##### GIVEN INFORMATION
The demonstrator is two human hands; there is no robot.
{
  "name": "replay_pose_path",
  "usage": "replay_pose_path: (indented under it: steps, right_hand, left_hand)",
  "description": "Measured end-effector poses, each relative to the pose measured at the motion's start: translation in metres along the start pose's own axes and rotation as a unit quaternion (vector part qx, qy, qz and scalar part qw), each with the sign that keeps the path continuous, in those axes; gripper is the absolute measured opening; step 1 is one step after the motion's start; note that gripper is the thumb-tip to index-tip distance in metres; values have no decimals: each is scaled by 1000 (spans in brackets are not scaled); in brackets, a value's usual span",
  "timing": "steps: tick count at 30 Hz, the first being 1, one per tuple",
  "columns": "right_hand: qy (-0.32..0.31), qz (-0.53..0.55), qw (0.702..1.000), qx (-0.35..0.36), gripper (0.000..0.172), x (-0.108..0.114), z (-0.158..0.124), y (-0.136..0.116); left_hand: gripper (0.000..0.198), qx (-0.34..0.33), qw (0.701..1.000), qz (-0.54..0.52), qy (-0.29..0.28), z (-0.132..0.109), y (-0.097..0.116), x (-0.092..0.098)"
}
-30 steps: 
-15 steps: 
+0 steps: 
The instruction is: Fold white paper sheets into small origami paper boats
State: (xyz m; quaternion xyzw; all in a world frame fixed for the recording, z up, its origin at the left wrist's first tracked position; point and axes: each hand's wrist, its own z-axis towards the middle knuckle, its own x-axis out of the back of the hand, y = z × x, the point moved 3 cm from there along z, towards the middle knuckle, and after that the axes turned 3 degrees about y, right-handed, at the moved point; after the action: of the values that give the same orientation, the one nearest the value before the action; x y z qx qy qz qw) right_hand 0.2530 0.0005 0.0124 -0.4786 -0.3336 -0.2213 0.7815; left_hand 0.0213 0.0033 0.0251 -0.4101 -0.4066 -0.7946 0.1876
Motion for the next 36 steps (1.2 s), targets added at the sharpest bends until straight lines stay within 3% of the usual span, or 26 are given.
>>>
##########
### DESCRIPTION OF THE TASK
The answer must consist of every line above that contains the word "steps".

### SOLUTION FOR THIS PROBLEM
  "usage": "replay_pose_path: (indented under it: steps, right_hand, left_hand)",
  "timing": "steps: tick count at 30 Hz, the first being 1, one per tuple",
-30 steps: 
-15 steps: 
+0 steps: 
Motion for the next 36 steps (1.2 s), targets added at the sharpest bends until straight lines stay within 3% of the usual span, or 26 are given.

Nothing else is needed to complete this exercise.